Siederà sul trono della sua gloria e separerà gli uni dagli altri.
XXXIV DOMENICA DEL TEMPO ORDINARIO (ANNO A)
Nostro Signore Gesù Cristo Re dell’Universo
(Elisa Moro)
La stupenda scena evangelica, conclusiva dell’anno liturgico, presenta l’immagine matteana del giudizio “universale”, del momento in cui Dio “giudicherà il mondo con giustizia e i popoli con rettitudine” (Sal. 97, 9) e “resurget creatura, iudicanti responsura” (risorgerà ogni creatura, per rispondere al giudice), come canta l’antica sequenza del Dies Irae.
Cristo, giudice sovrano, “in quel tempo” (Mt. 25, 31), collocato non in un’epoca immaginaria futura, ma nella reale attualità degli eventi, siede sul trono della sua gloria, essendo “il capo del corpo, cioè della Chiesa” (Col. 1, 18).
Il senso della Solennità di Cristo Re, istituita da Papa Pio XI nel 1925, con l’enciclica “Quas Primas”, può allora essere ricompreso nel cogliere in ogni istante il segreto dell’amore rivolto all’altro, nel donarsi al fratello nel quotidiano, immergendosi con maggiore intensità nel mistero del Verbo incarnato, come “Re dei cuori, per quella sua carità che sorpassa ogni comprensione umana” (Quas primas, 1).

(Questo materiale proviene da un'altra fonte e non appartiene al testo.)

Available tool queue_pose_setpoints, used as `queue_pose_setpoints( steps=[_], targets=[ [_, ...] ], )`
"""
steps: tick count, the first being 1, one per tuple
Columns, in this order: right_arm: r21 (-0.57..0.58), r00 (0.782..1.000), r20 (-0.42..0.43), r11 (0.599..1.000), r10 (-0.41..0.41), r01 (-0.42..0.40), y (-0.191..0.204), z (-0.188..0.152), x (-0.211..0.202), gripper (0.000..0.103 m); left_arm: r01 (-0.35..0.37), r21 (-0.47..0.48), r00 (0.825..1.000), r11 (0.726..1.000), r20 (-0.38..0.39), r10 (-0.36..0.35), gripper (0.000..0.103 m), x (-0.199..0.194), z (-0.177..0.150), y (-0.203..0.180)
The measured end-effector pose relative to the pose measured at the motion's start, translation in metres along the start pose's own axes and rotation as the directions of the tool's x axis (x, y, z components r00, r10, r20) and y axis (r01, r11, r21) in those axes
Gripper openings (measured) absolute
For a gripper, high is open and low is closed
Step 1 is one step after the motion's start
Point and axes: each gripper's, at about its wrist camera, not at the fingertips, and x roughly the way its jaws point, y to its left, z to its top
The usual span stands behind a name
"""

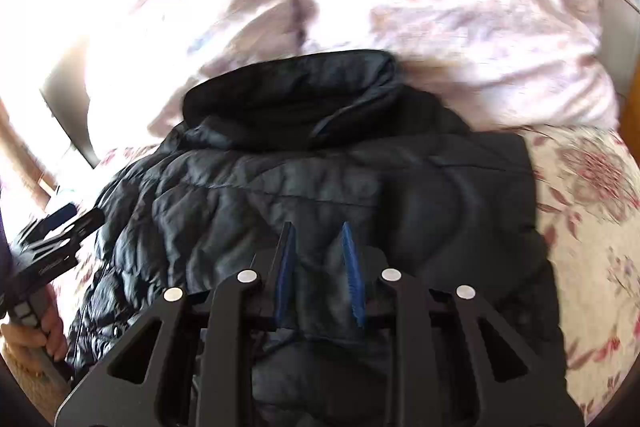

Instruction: Fold large clothes

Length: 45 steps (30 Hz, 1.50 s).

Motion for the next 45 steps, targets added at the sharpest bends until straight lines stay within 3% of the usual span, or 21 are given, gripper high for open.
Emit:
queue_pose_setpoints(
  steps=[5,15,16,18,20,22,25,32,36,43,45],
  targets=[
    [0.022,0.988,-0.152,1.000,-0.004,0.008,-0.003,-0.005,0.052,0.025,-0.005,0.007,0.997,1.000,-0.078,0.005,0.086,0.031,-0.008,-0.004],
    [0.122,0.979,-0.196,0.992,0.057,-0.033,-0.018,0.000,0.077,0.025,0.008,-0.034,0.985,0.999,-0.171,-0.013,0.086,0.068,-0.013,-0.007],
    [0.135,0.976,-0.203,0.990,0.074,-0.047,-0.021,-0.001,0.070,0.027,0.024,-0.043,0.984,0.999,-0.174,-0.031,0.085,0.063,-0.014,-0.005],
    [0.183,0.966,-0.204,0.976,0.158,-0.121,-0.031,-0.004,0.051,0.043,0.108,-0.061,0.980,0.992,-0.159,-0.117,0.085,0.043,-0.017,0.005],
    [0.223,0.959,-0.164,0.955,0.233,-0.194,-0.045,-0.009,0.023,0.074,0.199,-0.074,0.968,0.977,-0.143,-0.208,0.086,0.018,-0.024,0.019],
    [0.231,0.958,-0.116,0.945,0.264,-0.232,-0.063,-0.021,-0.014,0.078,0.273,-0.092,0.951,0.958,-0.122,-0.283,0.086,-0.010,-0.036,0.040],
    [0.227,0.958,-0.110,0.945,0.266,-0.237,-0.090,-0.046,-0.056,0.083,0.340,-0.119,0.929,0.933,-0.112,-0.353,0.087,-0.044,-0.059,0.072],
    [0.303,0.967,-0.160,0.942,0.197,-0.142,-0.167,-0.123,-0.124,0.083,0.397,-0.212,0.887,0.893,-0.161,-0.433,0.088,-0.085,-0.123,0.125],
    [0.407,0.971,-0.141,0.906,0.191,-0.119,-0.210,-0.167,-0.162,0.083,0.433,-0.277,0.857,0.858,-0.169,-0.488,0.088,-0.100,-0.161,0.141],
    [0.515,0.961,-0.124,0.843,0.248,-0.152,-0.229,-0.219,-0.171,0.083,0.510,-0.382,0.792,0.770,-0.139,-0.594,0.081,-0.110,-0.206,0.146],
    [0.538,0.953,-0.123,0.826,0.276,-0.170,-0.227,-0.229,-0.165,0.082,0.517,-0.395,0.784,0.759,-0.137,-0.605,0.079,-0.110,-0.214,0.142]
  ],
)
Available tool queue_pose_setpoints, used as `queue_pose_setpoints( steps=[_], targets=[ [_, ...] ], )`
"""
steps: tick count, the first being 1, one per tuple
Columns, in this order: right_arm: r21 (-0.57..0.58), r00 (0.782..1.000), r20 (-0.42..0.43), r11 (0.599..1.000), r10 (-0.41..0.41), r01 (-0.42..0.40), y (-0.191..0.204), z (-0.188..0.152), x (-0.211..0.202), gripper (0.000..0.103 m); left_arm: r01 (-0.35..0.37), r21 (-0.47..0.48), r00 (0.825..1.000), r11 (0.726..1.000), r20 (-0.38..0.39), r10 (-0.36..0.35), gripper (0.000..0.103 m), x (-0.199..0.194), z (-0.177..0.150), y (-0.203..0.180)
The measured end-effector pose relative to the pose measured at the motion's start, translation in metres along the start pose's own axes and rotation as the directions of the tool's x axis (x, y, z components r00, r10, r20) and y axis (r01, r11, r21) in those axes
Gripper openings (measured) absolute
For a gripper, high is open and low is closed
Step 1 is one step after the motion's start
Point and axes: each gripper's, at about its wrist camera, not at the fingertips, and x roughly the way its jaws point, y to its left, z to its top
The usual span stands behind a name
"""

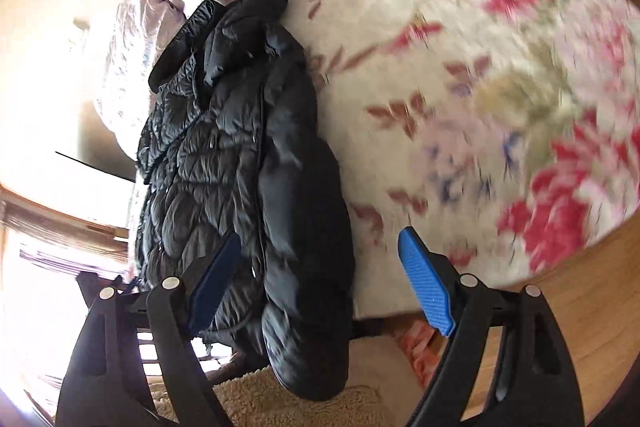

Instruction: Fold large clothes

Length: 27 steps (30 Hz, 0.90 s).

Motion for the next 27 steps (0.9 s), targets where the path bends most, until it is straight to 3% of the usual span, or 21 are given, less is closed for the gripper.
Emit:
queue_pose_setpoints(
  steps=[5,11,16,27],
  targets=[
    [0.012,0.995,-0.012,0.995,0.103,-0.103,-0.002,-0.021,0.003,0.082,0.022,-0.028,1.000,0.999,-0.014,-0.023,0.076,0.007,-0.016,0.000],
    [-0.001,0.987,-0.057,0.988,0.152,-0.152,0.006,-0.038,0.009,0.082,0.071,-0.071,0.997,0.995,-0.001,-0.071,0.076,0.005,-0.030,0.000],
    [-0.015,0.978,-0.116,0.985,0.171,-0.174,0.012,-0.049,0.022,0.080,0.065,-0.091,0.997,0.994,-0.025,-0.067,0.073,0.006,-0.042,0.000],
    [-0.004,0.970,-0.109,0.976,0.218,-0.220,0.010,-0.056,0.030,0.062,0.089,-0.165,0.992,0.982,-0.071,-0.102,0.043,0.026,-0.059,0.012]
  ],
)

È lo svelarsi del criterio del giudizio di questo Re: “alla sera della vita, saremo giudicati sull’amore” (San Giovanni della Croce, Opere, p. 1091) rivolto ai più piccoli, attraverso segni
concreti: “ho avuto fame, sete; ero forestiero, nudo, malato, carcerato” (Mt. 25, 35-36), poiché “la carità è la pienezza della legge” (Rm. 13, 10).
Papa Benedetto XVI, in Deus Caritas est, evidenzia che, alla luce del brano evangelico di Matteo, “l’amore diviene il criterio di una vita umana”e la capacità di vedere con gli occhi di Cristo porta non solo a “consegnare all’altro le cose esternamente necessarie: posso donargli lo sguardo d’amore di cui egli ha bisogno” (Deus Caritas est, 15-18).
Solo nel contatto con Cristo, “punto focale dei desideri della storia” (Gaudium et Spes, 45), Re che ricapitola “in sé tutte le cose” (Ef. 1, 10) e che “in aris ábderis vini dapisque imàgine” (“sugli altari si tiene nascosto nelle sembianze di pane e vino” – come canta l’inno dei Vespri), l’uomo si apre alla missione, non si chiude all’egoismo, ma rende la sua vita un continuo “canto nuovo”.
Proprio nel canto c’è l’espressione e la sintesi perfetta dell’amore vissuto e donato: “cantare è di chi ama”; cantare porta a camminare, a percorrere passi: “canta e cammina, se progredisci è segno che cammini nella santità” (Sant’Agostino, Discorsi 336, 256), verso il Re della gloria.